Noviembre llegó con su aire fresco y la promesa de cambios. El castillo, cubierto por las primeras hojas doradas y el aroma a leña encendida, se sentía más vivo que nunca. Sin embargo, la rutina tranquila de Brenda estaba a punto de romperse.
El laboratorio había organizado un viaje especial a Nueva York: la ceremonia de entrega del Premio Internacional de Apicultura y Biología de Conservación, un evento que reuniría a científicos de todo el mundo. Brenda, aún sorprendida y emocionada, empacó sus notas y algunos recuerdos de sus años de investigación, junto al director general del laboratorio que la acompañaría como representante oficial.
—¿Lista para Nueva York? —preguntó Loren, ajustándole el abrigo mientras la acompañaba a la puerta del coche que los llevaría al aeropuerto.
—Más que lista —respondió Brenda, tratando de calmar los nervios que le provocaba la idea de estar frente a tanta gente importante—. Aunque… no puedo dejar de pensar en el castillo. En Mason…
Loren sonrió con complicidad.
—Tranquila. A veces hay que dejar que las cosas fluyan un poco para ver hacia dónde van.
Brenda asintió, guardando silencio mientras el coche avanzaba entre los árboles cubiertos de hojas doradas.
Lo que no sabía era que, ese mismo fin de semana, Mason también estaría en Nueva York.
Lucas lo había llamado días antes, insistiendo:
—Hermano, tienes que asistir a los Premios de Investigación de MillerTech. Será en un hotel prestigioso, justo en Manhattan. Una oportunidad perfecta para relacionarte y… bueno, también para no perder contacto con el mundo real.
Mason había intentado negarse, alegando que la ciudad le recordaba demasiado a su estrés y al amago de infarto. Pero Lucas no había cedido. Así que, entre reuniones y presentaciones, Mason viajaría esa misma semana, sin imaginar que el destino parecía conspirar para ponerlos frente a frente.
El viernes por la tarde, mientras Brenda revisaba sus notas en la sala de conferencias del hotel junto al director del laboratorio, escuchó el murmullo de los preparativos en los pasillos.

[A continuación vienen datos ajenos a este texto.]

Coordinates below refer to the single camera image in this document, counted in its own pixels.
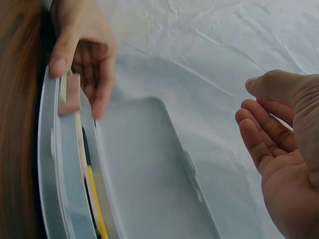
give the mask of white tablecloth
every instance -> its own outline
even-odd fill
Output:
[[[317,0],[100,0],[120,42],[112,100],[160,97],[223,239],[280,239],[234,119],[244,82],[319,71]]]

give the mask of hand
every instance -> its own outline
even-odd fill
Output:
[[[271,71],[246,83],[236,113],[268,212],[288,239],[319,238],[319,75]],[[275,117],[293,127],[293,131]]]
[[[81,76],[93,117],[103,116],[115,80],[117,41],[96,0],[53,0],[52,22],[58,35],[50,73],[61,76],[72,67]]]

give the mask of fingernail
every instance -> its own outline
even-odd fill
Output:
[[[258,77],[254,77],[254,78],[250,78],[250,79],[248,79],[247,81],[246,81],[246,87],[249,87],[249,86],[251,86],[254,82],[255,82],[255,80],[257,79]]]
[[[57,58],[50,62],[50,65],[54,64],[55,67],[66,67],[66,60],[64,58]]]

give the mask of brown hair
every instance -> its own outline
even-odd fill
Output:
[[[0,237],[43,232],[34,180],[34,122],[42,62],[40,0],[0,0]]]

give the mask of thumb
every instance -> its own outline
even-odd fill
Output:
[[[305,75],[285,71],[269,71],[265,75],[247,80],[247,91],[266,101],[276,101],[294,108],[297,92],[305,85],[308,78]]]
[[[71,68],[74,52],[80,40],[80,35],[74,26],[62,29],[51,54],[50,74],[59,77]]]

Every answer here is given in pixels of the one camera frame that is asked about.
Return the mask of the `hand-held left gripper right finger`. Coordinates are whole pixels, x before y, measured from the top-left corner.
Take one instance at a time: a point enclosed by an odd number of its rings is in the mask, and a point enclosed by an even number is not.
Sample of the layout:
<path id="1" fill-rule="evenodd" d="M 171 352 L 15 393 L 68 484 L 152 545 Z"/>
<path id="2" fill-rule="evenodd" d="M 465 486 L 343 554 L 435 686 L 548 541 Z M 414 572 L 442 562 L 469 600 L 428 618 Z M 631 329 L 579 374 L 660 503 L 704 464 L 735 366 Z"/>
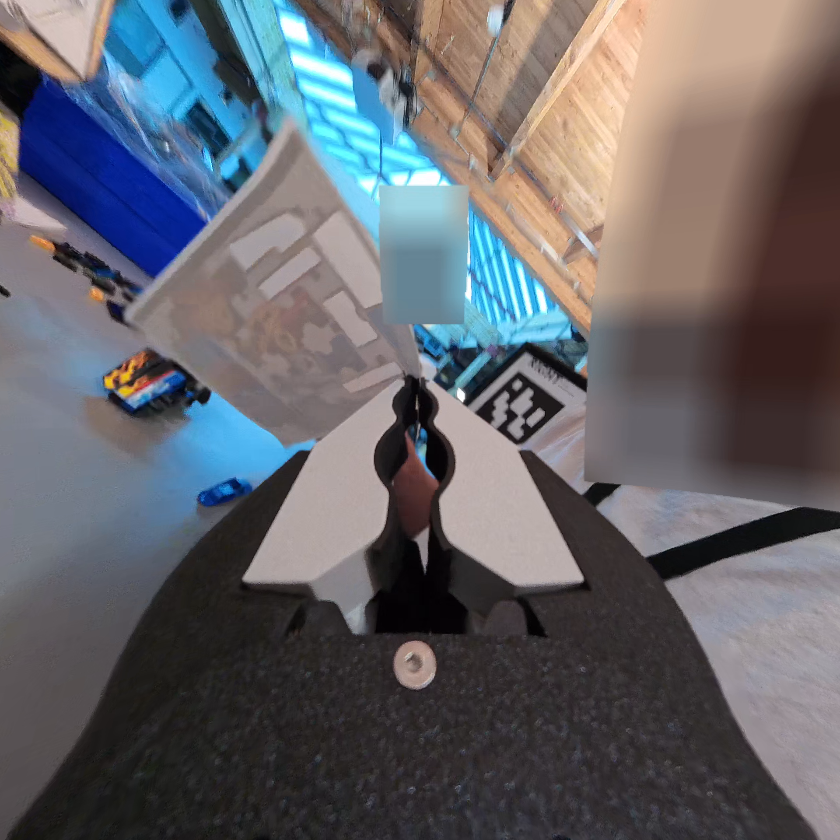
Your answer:
<path id="1" fill-rule="evenodd" d="M 435 384 L 420 381 L 413 441 L 438 481 L 427 532 L 424 619 L 433 634 L 465 634 L 493 612 L 529 630 L 521 602 L 585 586 L 523 453 Z"/>

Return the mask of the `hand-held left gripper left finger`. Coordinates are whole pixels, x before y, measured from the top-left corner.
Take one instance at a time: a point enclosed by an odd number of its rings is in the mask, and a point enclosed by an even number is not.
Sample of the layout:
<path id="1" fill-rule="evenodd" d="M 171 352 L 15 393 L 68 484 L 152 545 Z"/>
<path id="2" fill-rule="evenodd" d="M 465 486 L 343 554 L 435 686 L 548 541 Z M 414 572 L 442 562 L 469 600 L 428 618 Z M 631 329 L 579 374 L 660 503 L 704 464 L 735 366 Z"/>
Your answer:
<path id="1" fill-rule="evenodd" d="M 302 595 L 335 604 L 353 634 L 371 632 L 370 603 L 390 584 L 393 564 L 376 559 L 375 544 L 390 516 L 389 466 L 375 451 L 395 430 L 405 443 L 407 408 L 420 380 L 405 377 L 316 443 L 244 573 L 253 591 Z"/>

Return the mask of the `lego sticker sheet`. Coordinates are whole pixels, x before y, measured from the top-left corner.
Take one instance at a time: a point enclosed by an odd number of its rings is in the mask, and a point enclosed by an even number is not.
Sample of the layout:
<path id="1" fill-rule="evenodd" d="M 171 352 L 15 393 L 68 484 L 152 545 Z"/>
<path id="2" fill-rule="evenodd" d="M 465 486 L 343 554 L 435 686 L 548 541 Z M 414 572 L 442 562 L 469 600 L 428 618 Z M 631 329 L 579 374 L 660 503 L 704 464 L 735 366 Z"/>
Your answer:
<path id="1" fill-rule="evenodd" d="M 126 311 L 151 348 L 284 446 L 419 378 L 385 322 L 380 208 L 286 117 L 255 174 Z"/>

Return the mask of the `small blue lego piece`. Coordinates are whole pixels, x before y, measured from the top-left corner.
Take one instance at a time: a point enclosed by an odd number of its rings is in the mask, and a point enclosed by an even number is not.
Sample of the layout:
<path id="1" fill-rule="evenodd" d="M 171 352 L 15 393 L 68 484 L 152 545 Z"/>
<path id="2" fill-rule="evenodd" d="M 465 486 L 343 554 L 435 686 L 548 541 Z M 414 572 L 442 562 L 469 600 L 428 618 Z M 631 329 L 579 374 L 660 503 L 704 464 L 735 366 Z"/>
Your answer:
<path id="1" fill-rule="evenodd" d="M 196 503 L 202 508 L 216 508 L 247 497 L 253 491 L 249 481 L 234 477 L 200 491 Z"/>

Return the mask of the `pile of black lego pins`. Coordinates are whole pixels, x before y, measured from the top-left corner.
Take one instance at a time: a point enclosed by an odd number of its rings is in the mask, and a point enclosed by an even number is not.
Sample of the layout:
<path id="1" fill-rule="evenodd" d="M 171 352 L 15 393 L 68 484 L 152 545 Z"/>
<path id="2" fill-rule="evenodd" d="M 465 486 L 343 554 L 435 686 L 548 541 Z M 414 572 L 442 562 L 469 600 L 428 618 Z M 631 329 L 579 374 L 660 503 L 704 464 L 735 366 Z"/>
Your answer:
<path id="1" fill-rule="evenodd" d="M 104 305 L 110 319 L 120 324 L 127 323 L 126 309 L 143 291 L 141 286 L 99 257 L 87 251 L 81 252 L 67 242 L 60 243 L 36 235 L 30 235 L 28 240 L 46 251 L 53 261 L 87 278 L 91 297 Z"/>

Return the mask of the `person's right hand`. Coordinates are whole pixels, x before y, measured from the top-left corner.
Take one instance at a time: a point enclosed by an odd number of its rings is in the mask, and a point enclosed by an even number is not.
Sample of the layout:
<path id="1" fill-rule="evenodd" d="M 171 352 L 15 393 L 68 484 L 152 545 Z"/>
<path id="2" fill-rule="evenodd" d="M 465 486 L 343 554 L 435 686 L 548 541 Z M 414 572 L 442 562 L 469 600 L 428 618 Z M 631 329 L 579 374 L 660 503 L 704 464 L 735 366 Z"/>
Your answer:
<path id="1" fill-rule="evenodd" d="M 415 540 L 430 526 L 438 480 L 426 468 L 414 441 L 404 434 L 406 458 L 392 482 L 396 512 L 404 533 Z"/>

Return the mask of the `framed marker sign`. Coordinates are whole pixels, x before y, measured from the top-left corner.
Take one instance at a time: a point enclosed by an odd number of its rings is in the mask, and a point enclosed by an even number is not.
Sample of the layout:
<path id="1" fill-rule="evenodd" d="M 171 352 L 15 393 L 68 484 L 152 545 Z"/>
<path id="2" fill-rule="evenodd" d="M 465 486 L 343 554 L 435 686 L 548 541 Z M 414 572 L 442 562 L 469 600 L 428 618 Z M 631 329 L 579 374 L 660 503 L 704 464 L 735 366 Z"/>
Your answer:
<path id="1" fill-rule="evenodd" d="M 471 382 L 465 405 L 523 448 L 552 422 L 585 404 L 587 380 L 536 343 L 524 343 Z"/>

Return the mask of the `black chest harness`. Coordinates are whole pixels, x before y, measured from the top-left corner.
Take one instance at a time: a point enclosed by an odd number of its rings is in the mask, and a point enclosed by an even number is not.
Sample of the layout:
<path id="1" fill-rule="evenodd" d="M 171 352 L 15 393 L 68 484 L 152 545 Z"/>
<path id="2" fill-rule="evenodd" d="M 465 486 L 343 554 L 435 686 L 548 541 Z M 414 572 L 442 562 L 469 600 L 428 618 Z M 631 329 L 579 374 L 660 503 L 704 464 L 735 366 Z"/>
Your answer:
<path id="1" fill-rule="evenodd" d="M 595 482 L 583 492 L 664 581 L 724 560 L 837 532 L 837 511 Z"/>

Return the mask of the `blue plastic crate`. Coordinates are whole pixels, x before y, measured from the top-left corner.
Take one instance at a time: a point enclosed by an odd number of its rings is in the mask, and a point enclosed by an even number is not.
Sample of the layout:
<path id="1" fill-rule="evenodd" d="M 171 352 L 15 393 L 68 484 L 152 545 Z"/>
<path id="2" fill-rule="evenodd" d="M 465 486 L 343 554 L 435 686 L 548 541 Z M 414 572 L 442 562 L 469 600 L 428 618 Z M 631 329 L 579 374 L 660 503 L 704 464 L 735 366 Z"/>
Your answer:
<path id="1" fill-rule="evenodd" d="M 205 225 L 195 205 L 166 184 L 99 121 L 42 77 L 24 114 L 20 164 L 77 215 L 143 223 L 182 245 Z"/>

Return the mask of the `crinkled plastic bag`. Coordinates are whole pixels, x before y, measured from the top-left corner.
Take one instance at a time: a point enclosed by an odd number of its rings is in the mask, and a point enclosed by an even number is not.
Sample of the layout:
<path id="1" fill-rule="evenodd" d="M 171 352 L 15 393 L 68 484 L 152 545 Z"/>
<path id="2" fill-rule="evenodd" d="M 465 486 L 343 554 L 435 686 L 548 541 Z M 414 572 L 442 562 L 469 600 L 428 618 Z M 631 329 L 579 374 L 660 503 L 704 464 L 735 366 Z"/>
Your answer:
<path id="1" fill-rule="evenodd" d="M 142 83 L 114 59 L 82 82 L 62 81 L 69 99 L 200 214 L 214 215 L 229 192 L 207 162 L 198 138 L 155 104 Z"/>

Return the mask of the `ceiling projector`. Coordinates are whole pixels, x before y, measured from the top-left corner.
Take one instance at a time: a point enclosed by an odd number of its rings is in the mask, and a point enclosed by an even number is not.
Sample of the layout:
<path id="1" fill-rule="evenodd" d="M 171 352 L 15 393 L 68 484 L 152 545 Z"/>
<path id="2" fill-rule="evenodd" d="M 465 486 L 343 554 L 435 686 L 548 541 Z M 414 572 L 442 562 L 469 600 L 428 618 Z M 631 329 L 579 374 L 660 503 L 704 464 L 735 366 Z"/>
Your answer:
<path id="1" fill-rule="evenodd" d="M 384 144 L 394 145 L 415 117 L 413 84 L 377 49 L 358 50 L 350 68 L 359 113 L 379 130 Z"/>

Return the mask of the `instruction board on stand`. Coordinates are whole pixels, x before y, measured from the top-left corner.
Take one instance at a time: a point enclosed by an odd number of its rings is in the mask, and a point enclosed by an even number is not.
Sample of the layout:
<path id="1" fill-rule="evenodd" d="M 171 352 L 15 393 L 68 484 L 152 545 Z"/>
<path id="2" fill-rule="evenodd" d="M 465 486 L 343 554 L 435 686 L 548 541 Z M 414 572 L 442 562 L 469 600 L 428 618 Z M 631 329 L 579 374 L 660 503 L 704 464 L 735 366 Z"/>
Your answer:
<path id="1" fill-rule="evenodd" d="M 66 83 L 100 67 L 113 1 L 2 1 L 1 40 L 46 75 Z"/>

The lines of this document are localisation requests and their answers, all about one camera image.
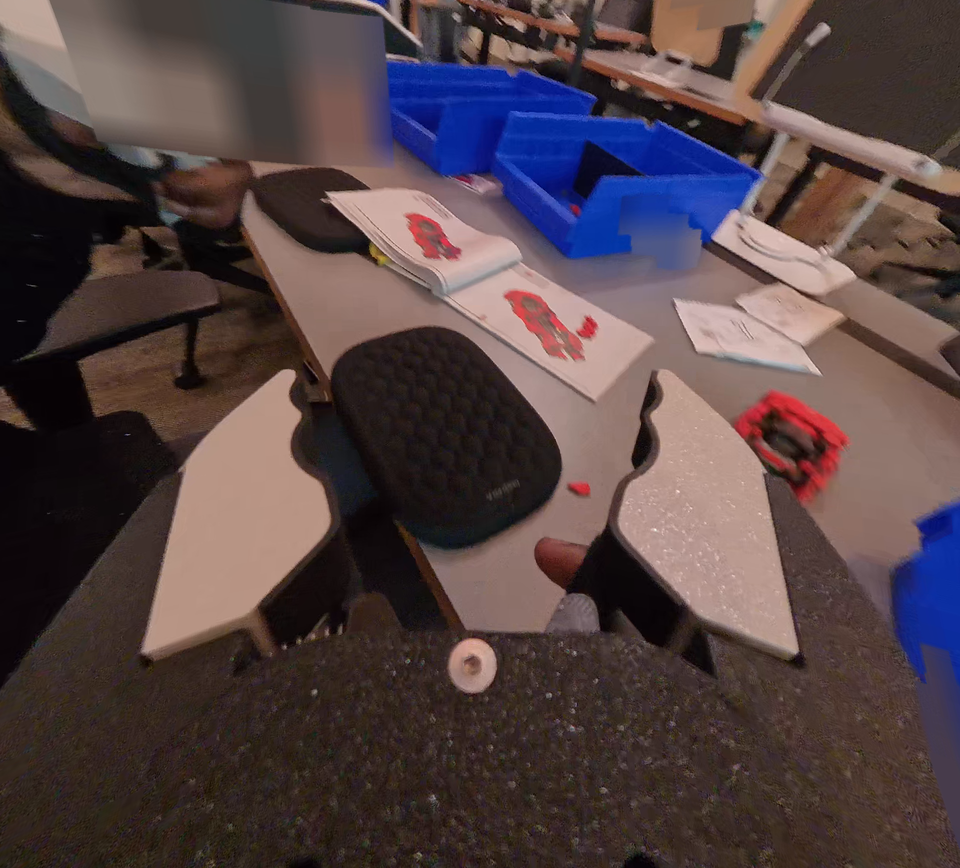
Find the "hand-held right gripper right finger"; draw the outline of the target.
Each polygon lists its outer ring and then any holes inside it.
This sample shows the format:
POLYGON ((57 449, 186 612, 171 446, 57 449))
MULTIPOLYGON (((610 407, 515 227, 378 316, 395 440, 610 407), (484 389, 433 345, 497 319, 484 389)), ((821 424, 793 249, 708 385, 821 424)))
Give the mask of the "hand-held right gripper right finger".
POLYGON ((651 374, 643 460, 616 489, 608 529, 678 606, 667 646, 695 631, 783 662, 800 656, 768 474, 738 432, 669 370, 651 374))

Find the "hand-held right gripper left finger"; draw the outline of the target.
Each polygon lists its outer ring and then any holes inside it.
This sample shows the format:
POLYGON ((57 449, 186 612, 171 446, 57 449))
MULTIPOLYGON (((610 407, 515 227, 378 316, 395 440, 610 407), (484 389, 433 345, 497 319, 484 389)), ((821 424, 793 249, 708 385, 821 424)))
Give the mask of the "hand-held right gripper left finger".
POLYGON ((297 373, 282 370, 186 458, 143 659, 235 634, 271 656, 341 603, 340 512, 306 451, 309 414, 297 373))

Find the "person's right hand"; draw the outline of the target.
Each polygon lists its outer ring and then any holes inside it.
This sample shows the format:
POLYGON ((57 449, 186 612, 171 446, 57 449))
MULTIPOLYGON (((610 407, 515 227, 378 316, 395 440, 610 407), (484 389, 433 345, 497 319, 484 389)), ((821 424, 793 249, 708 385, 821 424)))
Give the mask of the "person's right hand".
POLYGON ((558 538, 541 538, 534 546, 534 562, 553 584, 567 590, 588 552, 589 547, 579 543, 558 538))

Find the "red toy brick car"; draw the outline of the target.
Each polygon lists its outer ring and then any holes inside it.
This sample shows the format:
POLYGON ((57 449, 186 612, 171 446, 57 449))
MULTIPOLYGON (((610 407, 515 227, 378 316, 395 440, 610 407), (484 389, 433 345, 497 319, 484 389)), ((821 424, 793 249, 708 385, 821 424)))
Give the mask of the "red toy brick car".
POLYGON ((792 395, 770 391, 732 423, 764 469, 786 482, 801 503, 824 490, 838 471, 847 434, 792 395))

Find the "white instruction sheet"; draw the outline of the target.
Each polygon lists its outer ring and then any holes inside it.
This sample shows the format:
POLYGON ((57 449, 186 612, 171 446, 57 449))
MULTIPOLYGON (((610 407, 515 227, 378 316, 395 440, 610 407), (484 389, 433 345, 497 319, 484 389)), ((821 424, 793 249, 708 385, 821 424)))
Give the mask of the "white instruction sheet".
POLYGON ((822 376, 801 345, 741 309, 681 298, 673 306, 700 356, 822 376))

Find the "open instruction booklet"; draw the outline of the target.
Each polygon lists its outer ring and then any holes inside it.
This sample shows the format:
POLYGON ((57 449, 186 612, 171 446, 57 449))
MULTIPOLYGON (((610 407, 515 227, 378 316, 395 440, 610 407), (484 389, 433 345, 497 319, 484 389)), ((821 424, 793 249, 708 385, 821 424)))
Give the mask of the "open instruction booklet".
POLYGON ((386 267, 593 402, 653 343, 526 266, 513 241, 470 226, 421 190, 328 199, 390 258, 386 267))

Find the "grey office chair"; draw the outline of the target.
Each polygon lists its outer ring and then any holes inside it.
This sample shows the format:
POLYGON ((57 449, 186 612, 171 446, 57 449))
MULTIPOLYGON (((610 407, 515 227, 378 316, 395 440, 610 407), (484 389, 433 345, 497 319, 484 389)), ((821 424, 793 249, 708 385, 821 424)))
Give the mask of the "grey office chair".
POLYGON ((221 310, 221 296, 204 274, 142 270, 85 281, 54 313, 43 340, 11 370, 50 361, 79 362, 150 334, 184 328, 184 353, 174 386, 205 383, 196 361, 199 323, 221 310))

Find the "thin instruction booklet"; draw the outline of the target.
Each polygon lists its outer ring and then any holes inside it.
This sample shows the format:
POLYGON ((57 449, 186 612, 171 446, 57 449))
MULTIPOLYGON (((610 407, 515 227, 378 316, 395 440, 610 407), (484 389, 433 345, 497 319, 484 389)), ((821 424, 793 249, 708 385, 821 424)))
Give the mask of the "thin instruction booklet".
POLYGON ((810 346, 846 321, 836 309, 783 283, 761 286, 738 296, 735 304, 751 318, 800 346, 810 346))

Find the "blue plastic bin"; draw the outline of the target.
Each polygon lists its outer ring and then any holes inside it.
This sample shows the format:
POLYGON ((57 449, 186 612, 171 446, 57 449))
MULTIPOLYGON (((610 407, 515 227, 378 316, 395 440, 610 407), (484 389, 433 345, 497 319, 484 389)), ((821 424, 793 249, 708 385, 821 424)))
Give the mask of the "blue plastic bin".
POLYGON ((919 550, 891 575, 894 632, 920 682, 927 681, 924 648, 949 656, 959 671, 959 502, 915 522, 919 550))
POLYGON ((570 260, 639 254, 642 233, 687 227, 709 242, 760 172, 661 122, 512 112, 492 173, 504 197, 570 260), (584 143, 599 144, 645 178, 606 177, 571 196, 584 143))
POLYGON ((596 102, 527 70, 390 61, 387 73, 394 140, 441 176, 489 172, 510 113, 588 116, 596 102))

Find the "black flat box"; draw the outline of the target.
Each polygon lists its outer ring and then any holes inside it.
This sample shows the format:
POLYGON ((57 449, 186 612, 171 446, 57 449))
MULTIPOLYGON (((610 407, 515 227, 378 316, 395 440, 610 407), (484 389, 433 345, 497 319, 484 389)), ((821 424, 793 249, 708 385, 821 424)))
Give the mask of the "black flat box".
POLYGON ((587 140, 583 143, 571 196, 586 201, 606 177, 645 178, 646 175, 599 144, 587 140))

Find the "long wooden table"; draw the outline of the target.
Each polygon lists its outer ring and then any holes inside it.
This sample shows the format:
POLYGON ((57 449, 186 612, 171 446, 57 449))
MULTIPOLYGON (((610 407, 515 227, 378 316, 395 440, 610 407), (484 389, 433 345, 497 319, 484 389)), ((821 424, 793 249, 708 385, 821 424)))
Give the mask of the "long wooden table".
MULTIPOLYGON (((569 18, 544 19, 528 12, 510 9, 490 0, 455 0, 463 6, 490 14, 508 22, 532 26, 564 40, 578 40, 579 28, 569 18)), ((654 95, 667 102, 686 106, 722 121, 742 125, 761 122, 762 105, 746 94, 738 94, 732 81, 695 71, 679 72, 671 81, 666 71, 654 70, 654 58, 638 50, 604 51, 587 49, 582 68, 606 79, 654 95)))

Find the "black partition panel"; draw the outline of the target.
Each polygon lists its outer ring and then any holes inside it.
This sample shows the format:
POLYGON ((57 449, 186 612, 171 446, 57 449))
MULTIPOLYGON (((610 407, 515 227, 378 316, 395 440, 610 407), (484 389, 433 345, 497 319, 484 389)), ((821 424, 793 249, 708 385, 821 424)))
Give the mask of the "black partition panel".
POLYGON ((774 104, 928 157, 951 140, 959 125, 959 0, 814 0, 754 97, 820 23, 829 36, 774 104))

La ciudad vibraba fuera de sus ventanas, y ella sentía la mezcla perfecta de emoción y ansiedad.
Y entonces lo vio.
Mason, impecable con traje oscuro y su habitual aire concentrado, caminaba por el hall del hotel con Lucas a su lado. Sus ojos azules encontraron los de ella por un instante, y algo en el estómago de Brenda se tensó de inmediato.
Se sintió atrapada entre la emoción de su premio y la presencia inesperada de Mason. No era solo la cercanía; era el recuerdo de aquel casi-beso en el castillo, la tensión contenida, y la sensación de que su corazón, a pesar de todo, no había aprendido a ignorarlo.
—Esto va a ser… interesante —susurró para sí misma, tratando de recomponerse mientras ajustaba discretamente su chaqueta.
Mason, por su parte, intentó concentrarse en Lucas, en los premios, en cualquier cosa que no fueran los ojos miel de Brenda que lo observaban desde la distancia. Pero la coincidencia lo obligaba a admitirlo, aunque no quisiera: no podía dejar de pensar en ella.
Y así, en medio del lujo de Manhattan, entre luces brillantes y cámaras, comenzaba otro capítulo de su historia: uno donde los encuentros inesperados podrían arruinar o transformar para siempre la rutina cuidadosamente construida en el castillo.